All that should be output is the block of lines below from the line with "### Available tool" to the line with "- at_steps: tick", both included, exactly as written.

- DATA SHOWN
▼

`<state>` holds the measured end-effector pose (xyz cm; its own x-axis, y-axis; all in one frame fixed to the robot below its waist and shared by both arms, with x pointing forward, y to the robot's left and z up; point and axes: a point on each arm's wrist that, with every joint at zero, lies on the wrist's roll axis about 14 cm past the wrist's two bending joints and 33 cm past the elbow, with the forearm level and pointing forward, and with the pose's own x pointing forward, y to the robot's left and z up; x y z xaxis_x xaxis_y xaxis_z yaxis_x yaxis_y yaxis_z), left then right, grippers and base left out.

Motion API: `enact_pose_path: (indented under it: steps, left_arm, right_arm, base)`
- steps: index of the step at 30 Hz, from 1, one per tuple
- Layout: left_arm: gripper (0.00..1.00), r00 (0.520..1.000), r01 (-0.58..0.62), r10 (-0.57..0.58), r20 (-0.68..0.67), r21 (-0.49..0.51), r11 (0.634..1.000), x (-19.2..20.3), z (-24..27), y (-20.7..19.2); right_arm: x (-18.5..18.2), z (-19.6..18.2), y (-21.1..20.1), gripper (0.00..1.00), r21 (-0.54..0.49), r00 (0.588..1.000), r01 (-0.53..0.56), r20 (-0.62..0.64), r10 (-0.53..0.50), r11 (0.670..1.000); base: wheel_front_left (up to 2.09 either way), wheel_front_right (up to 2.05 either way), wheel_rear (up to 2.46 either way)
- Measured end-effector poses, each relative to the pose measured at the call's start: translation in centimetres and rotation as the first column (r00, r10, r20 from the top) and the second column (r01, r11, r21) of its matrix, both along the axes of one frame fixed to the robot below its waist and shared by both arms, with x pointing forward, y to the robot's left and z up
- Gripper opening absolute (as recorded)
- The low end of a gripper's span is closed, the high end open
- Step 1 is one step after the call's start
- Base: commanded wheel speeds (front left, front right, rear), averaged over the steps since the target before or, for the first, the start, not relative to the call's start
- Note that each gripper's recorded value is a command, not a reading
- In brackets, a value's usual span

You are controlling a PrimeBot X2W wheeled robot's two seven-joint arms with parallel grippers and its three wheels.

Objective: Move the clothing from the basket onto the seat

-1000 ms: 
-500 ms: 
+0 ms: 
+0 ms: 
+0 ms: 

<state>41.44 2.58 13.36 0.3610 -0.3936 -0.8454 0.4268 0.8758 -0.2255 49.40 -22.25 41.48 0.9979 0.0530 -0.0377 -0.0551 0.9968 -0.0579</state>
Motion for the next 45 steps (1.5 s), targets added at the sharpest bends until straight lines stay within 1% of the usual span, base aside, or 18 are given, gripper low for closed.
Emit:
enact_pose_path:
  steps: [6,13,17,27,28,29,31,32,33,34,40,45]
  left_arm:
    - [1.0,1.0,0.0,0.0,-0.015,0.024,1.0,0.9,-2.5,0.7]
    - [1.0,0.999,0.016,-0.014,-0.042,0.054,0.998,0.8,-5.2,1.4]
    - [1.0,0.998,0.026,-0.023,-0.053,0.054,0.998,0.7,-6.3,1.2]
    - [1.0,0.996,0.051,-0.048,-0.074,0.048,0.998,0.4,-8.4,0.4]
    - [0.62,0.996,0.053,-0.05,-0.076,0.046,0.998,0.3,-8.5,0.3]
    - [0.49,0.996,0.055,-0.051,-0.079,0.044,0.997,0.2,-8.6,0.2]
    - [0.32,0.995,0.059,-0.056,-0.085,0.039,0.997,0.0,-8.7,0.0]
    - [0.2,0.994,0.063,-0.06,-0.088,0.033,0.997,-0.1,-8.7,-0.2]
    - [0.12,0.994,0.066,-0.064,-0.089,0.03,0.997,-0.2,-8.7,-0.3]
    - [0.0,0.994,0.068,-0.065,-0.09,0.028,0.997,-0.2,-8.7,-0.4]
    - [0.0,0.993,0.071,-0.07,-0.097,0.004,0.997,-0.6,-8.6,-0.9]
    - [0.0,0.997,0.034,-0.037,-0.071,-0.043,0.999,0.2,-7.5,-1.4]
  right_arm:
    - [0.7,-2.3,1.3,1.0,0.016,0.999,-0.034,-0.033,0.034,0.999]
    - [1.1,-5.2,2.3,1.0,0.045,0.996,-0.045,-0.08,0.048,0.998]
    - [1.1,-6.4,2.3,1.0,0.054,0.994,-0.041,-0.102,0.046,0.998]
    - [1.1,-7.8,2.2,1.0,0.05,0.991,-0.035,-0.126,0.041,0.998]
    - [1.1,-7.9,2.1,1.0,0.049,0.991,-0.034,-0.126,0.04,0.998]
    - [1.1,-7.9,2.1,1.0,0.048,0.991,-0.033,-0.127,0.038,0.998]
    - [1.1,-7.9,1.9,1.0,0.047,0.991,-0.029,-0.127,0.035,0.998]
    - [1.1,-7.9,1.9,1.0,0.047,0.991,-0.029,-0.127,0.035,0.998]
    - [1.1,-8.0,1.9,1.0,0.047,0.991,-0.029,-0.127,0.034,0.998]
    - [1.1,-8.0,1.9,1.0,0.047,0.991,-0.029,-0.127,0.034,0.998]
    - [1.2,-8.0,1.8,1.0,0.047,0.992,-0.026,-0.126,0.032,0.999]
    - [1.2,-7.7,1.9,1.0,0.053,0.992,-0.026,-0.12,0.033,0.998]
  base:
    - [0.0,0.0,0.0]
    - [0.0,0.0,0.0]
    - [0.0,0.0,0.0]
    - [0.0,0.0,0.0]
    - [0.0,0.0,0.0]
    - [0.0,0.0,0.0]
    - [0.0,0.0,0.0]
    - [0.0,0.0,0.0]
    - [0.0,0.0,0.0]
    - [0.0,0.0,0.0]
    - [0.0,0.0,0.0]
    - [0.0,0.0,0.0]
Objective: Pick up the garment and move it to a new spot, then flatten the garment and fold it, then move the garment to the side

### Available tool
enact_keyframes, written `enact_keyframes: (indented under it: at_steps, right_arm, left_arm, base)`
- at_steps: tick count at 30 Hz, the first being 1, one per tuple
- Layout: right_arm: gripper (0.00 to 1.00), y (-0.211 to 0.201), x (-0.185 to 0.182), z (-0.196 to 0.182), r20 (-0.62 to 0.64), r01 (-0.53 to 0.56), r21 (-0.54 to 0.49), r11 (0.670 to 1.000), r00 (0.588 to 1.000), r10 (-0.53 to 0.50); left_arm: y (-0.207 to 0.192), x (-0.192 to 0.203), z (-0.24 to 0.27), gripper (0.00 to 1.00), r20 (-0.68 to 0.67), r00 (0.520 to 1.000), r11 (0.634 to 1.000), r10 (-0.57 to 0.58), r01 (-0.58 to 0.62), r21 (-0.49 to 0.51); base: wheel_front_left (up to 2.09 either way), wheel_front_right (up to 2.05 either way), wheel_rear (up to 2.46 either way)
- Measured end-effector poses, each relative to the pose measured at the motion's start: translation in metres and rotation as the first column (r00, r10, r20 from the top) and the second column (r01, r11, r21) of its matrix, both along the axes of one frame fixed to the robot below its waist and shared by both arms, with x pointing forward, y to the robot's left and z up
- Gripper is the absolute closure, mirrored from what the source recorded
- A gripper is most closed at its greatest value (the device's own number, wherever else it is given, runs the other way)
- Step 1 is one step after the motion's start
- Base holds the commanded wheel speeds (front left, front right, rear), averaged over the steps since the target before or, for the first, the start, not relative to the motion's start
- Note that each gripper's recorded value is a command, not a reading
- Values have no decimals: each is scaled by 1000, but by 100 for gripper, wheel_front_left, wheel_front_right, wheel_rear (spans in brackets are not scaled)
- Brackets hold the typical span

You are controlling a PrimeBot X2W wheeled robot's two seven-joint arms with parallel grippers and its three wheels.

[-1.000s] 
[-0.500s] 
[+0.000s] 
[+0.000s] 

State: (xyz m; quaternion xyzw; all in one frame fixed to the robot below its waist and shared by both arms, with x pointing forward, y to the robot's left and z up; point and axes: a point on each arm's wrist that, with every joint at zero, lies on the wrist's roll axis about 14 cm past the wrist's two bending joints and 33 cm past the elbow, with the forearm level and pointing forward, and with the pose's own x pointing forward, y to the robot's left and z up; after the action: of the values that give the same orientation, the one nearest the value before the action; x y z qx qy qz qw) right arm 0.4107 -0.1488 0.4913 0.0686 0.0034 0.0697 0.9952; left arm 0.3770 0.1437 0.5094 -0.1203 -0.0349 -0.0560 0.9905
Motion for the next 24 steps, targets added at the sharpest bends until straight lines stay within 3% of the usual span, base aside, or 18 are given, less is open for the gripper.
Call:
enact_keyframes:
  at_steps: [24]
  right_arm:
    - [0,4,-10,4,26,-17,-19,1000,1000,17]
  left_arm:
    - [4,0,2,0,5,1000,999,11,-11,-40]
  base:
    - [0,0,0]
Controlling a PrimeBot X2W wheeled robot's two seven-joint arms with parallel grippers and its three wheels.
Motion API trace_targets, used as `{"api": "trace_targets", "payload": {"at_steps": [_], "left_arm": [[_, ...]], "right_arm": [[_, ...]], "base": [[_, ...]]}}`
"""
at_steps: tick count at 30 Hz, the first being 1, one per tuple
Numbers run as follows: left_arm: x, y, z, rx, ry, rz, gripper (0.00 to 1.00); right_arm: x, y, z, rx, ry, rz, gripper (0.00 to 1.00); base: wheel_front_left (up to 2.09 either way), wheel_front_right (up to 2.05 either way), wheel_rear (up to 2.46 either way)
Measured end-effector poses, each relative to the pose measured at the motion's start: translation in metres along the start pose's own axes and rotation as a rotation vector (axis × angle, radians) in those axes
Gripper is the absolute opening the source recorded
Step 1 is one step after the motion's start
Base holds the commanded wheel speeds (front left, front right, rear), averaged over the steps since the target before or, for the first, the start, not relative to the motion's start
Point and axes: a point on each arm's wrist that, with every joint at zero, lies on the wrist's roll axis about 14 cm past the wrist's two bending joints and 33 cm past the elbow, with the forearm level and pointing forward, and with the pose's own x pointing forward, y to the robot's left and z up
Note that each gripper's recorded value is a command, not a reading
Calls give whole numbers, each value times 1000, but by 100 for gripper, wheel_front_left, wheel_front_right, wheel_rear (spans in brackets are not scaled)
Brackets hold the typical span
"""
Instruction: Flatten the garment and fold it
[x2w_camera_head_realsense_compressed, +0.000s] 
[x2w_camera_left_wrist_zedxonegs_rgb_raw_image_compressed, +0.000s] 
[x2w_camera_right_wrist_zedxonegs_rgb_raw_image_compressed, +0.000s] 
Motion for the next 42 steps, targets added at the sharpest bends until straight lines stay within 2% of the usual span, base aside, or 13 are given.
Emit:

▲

- EXPECTED ANSWER
### Available tool
enact_keyframes, written `enact_keyframes: (indented under it: at_steps, right_arm, left_arm, base)`
- at_steps: tick count at 30 Hz, the first being 1, one per tuple

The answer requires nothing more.